Por Dom Antônio Affonso de Miranda, sdn
Bispo emérito de Taubaté
Ele tinha o olhar flamejante e firme
Dom Antônio Affonso de Miranda, sdn Bispo Emérito de Taubaté-SP |
Conheci o Pe. Júlio Maria em 1933.
Menino de doze anos, transpus os umbrais do Seminário Apostólico de Manhumirim, acompanhado de meu saudoso pai, que vinha entregar-me a um outro pai, que haveria de exercer sobre minha vida tão imensa influência.
Tarde escaldante de primeiro de fevereiro. Após longa espera na sala de visitas, entrou o Pe. Júlio Maria, que vinha do Colégio das Irmãs. Alto, longa barba, olhar flamejante, firme. Mas bondoso, afável.
Foi a imagem que me ficou presa n’alma de criança tímida e ansiosa, ao contato passageiro de uns quinze minutos.
Nos dias seguintes, aquela imagem, que mais incutia temor e reverência do que inspirava amizade, se acentuou no meu espírito. Pe. Júlio era para mim um homem extraordinário, que nunca tinha visto semelhante, e que criava em mim um misto de medo e de segurança. Medo, não sei de quê. Certamente, de seu olhar penetrante e de seu rosto às vezes austero. Mas, segurança, confiança no futuro, nas horas incertas, quando ele ensinava.
Tímido quando o procurava, enchia-me de alegria quando ele falava.

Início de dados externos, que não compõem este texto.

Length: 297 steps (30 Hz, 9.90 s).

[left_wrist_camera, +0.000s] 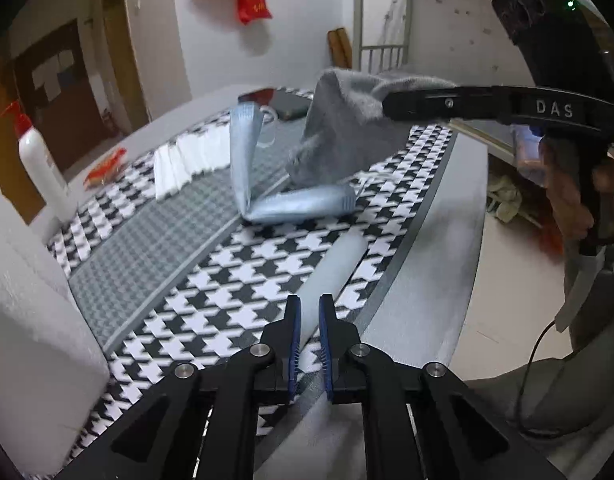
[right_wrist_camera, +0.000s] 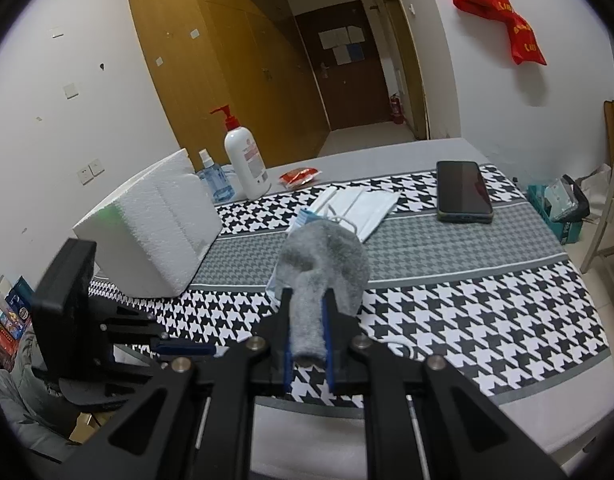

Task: Organize soft objects
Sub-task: 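Grasp the white foam roller with the left tool while the right tool holds the sock, then carry the grey sock over the white foam box with the right tool, then open the right tool to drop the sock into the box, then carry the white foam roller over the box with the left tool, then lower the roller into the box and open the left tool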

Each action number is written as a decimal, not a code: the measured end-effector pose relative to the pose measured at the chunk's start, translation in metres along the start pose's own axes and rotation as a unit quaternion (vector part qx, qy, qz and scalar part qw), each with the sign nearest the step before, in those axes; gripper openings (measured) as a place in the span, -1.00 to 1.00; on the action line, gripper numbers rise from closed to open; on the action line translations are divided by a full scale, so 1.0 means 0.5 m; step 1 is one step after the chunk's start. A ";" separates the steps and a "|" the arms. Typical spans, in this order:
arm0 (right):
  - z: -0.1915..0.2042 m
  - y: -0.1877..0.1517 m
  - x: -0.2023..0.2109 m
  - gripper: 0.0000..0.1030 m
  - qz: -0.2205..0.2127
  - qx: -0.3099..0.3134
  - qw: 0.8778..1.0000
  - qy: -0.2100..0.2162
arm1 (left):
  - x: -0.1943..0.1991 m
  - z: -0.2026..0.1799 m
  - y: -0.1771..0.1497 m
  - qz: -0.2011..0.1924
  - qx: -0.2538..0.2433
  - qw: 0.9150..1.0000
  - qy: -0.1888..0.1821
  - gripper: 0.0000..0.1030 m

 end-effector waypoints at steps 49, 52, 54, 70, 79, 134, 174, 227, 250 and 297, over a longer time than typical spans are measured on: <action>-0.022 -0.014 0.074 -0.71 -0.041 -0.034 0.998 -0.040 | 0.087 0.013 0.049 -0.102 0.005 0.994 0.027 -0.57; -0.012 -0.009 0.075 -0.71 -0.045 -0.029 0.998 -0.034 | 0.105 0.016 0.050 -0.114 0.024 0.992 0.042 -0.57; -0.004 -0.004 0.074 -0.71 -0.047 -0.025 0.998 -0.031 | 0.115 0.016 0.053 -0.122 0.029 0.991 0.052 -0.57; 0.077 0.037 0.058 -0.71 -0.058 0.020 0.998 0.011 | 0.212 0.057 0.049 -0.152 0.081 0.976 0.132 -0.57; 0.126 0.055 0.044 -0.71 -0.057 0.050 0.997 0.034 | 0.272 0.088 0.033 -0.166 0.114 0.965 0.166 -0.57; 0.551 0.137 -0.078 -0.71 -0.086 0.208 0.965 0.131 | 0.536 0.257 -0.259 -0.171 0.250 0.875 0.378 -0.57; 0.591 0.112 -0.233 0.59 -0.017 0.224 0.972 0.064 | 0.530 0.304 -0.315 -0.161 0.283 0.866 0.379 -0.57; 0.382 0.163 -0.073 0.85 -0.098 0.152 0.983 -0.009 | 0.485 0.296 -0.144 -0.181 0.209 0.896 0.348 -0.57; 0.291 0.126 -0.043 0.85 -0.094 0.137 0.984 -0.067 | 0.418 0.310 -0.084 -0.175 0.187 0.918 0.302 -0.57; 0.237 0.090 -0.020 0.85 -0.098 0.085 0.986 -0.101 | 0.408 0.331 -0.063 -0.189 0.185 0.911 0.316 0.98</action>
Point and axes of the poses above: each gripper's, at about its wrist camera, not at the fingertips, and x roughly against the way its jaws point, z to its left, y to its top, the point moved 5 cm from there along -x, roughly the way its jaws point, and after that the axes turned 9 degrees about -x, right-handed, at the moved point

E me sentia amparado, forte, decidido a ser homem, como ele era.
O outro lado do homem
Muito mais tarde, quando fui noviço e professo, nosso relacionamento se acentuou. Vi, então, de perto, mais que o homem, o enorme homem, forte e austero. Comecei a perceber o religioso, o homem que rezava, o penitente, o pobre, o padre que amava a Igreja.
Eu amadurecia, perdera em parte a timidez, e começava a apreender novos aspectos nas pessoas e nas coisas. E o Pe. Júlio Maria como que desabrochava numa nova figura diante de mim.

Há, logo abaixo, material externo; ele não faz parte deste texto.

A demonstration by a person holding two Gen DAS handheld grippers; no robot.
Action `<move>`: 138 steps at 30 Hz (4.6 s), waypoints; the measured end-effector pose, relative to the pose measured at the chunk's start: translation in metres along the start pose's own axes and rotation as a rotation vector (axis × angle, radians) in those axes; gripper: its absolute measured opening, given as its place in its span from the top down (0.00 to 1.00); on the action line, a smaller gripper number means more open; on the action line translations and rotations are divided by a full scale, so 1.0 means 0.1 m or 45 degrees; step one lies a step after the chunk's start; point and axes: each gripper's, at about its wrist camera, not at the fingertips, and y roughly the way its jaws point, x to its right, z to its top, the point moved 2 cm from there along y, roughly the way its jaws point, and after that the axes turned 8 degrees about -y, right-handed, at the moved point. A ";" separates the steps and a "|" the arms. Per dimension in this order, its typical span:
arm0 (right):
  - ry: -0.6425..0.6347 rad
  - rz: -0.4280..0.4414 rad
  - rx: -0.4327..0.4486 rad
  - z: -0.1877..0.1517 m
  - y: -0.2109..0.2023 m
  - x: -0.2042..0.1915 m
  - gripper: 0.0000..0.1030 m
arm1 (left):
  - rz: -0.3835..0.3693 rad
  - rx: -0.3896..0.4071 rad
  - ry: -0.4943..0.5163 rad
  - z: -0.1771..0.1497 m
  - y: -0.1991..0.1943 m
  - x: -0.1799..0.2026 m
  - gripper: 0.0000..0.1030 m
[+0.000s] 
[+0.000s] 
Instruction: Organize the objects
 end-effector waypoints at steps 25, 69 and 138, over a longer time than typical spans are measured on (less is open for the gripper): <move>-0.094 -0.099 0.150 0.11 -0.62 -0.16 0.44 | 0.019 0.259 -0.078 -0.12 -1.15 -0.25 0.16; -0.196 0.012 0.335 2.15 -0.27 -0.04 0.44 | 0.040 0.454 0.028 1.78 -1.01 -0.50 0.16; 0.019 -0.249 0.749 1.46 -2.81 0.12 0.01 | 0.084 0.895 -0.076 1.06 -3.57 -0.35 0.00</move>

Vi, então, que aquele que me parecia severo, era, atnes de tudo, severo consigo mesmo. Enérgico, sua energia era virtude que vencia o comodismo humano.
Ele fazia o que pregava. Ensinava a pobrez, e era pobre. Dizia que era preciso rezar, e rezava com alma aberta e confiante. Pregava o zelo, e o mostrava na sua conduta de padre, que não conhecia momentos de descanso.

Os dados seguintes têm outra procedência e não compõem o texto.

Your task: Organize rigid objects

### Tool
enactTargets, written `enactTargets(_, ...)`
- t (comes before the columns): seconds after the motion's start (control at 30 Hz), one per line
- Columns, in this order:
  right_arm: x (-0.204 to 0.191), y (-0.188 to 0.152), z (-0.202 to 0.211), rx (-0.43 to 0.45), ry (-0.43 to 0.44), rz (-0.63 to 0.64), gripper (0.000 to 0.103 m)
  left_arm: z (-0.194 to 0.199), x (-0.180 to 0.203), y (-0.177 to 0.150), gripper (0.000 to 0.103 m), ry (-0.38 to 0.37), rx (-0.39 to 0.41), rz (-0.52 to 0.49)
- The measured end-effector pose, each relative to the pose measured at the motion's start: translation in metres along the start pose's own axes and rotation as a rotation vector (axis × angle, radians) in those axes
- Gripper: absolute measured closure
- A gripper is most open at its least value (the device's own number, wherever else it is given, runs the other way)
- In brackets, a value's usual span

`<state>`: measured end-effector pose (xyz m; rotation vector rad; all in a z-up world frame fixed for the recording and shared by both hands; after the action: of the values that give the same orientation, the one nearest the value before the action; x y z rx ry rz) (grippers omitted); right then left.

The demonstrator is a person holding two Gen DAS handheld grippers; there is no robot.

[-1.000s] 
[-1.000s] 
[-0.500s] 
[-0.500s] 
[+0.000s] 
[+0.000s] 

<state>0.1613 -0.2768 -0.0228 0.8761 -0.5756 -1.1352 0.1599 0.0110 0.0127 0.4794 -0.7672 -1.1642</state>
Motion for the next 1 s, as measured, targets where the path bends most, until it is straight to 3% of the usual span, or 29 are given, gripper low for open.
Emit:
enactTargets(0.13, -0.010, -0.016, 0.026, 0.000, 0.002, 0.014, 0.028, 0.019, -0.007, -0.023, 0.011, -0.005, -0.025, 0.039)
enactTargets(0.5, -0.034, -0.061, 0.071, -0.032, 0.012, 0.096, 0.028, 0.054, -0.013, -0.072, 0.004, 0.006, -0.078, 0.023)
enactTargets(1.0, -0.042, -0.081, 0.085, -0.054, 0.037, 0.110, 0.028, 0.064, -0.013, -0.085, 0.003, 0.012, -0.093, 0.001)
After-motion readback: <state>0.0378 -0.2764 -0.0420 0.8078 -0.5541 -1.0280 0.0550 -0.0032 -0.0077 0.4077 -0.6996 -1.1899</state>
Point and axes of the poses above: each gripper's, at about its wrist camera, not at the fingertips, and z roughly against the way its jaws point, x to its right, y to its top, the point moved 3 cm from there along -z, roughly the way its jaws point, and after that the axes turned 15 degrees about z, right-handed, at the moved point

Foi ao lado deste Pe. Júlio Maria que vivi doze anos. Cinco anos impressionado pela figura do homem, sete edificado pela presença do padre, do fundador, e só hoje sei dizer: do carismático, do enviado, do homem de Igreja.
O outro lado da história
Há fatos que a gente presencia na vida e só balanceia mais tarde. Eles ficaram como absorvidos na sequencia do dia a dia. Foi assim que participei de alguns acontecimentos da vida familiar do grande missionário de Manhumirim, cujo alcance somente agora posso avaliar.
E mesmo alguns fatos de sua vida passada, que pesquisei e escrevi em sua biografia, somente hoje, amadurecidamente, consigo poderar, atinando com seu alcance no contexto da História.
Vejo que a maioria dos episódios, ou a contextura de todos eles, na vida do Pe. Júlio Maria, tinha um sentido de projeção para o futuro.
Homem que se entregara à Igreja, para seu serviço, e que fora eleito para uma especial missão de Igreja, o Pe. Júlio Maria não construiru para si uma obra no presente. Ele, sem o saber, e sem nós o lobrigarmos também, edificava a própria Igreja, enquanto configurava uma Igreja particular e local, dando-lhe traços específicos e crinado uma realidade nova e importante, que haveria de influir para o futuro.
Quando ele morreu, naquela tarde trágica, inundada de chuvas, cheia de angústia na casa imensa, que aguardava à hora do jantar o seu sorriso e que recebeu o seu cadáver, eu senti que tudo ia começar de novo.
Isto é, parecia-me que principiava a façe oculta da História. Tudo ia começar de novo: o Pe. Júlio reconstruindo, lentamente, a sua obra na luz de Deus.
Não me enganei. Uma história nova se iniciou. E era a verdadeira. A História.
Fonte: Miranda,sdn, Dom Antônio Affonso de. Pe. Júlio Maria, Testemunho de Uma Nova Igreja. Belo Horizonte: O Lutador, 2ª Edição.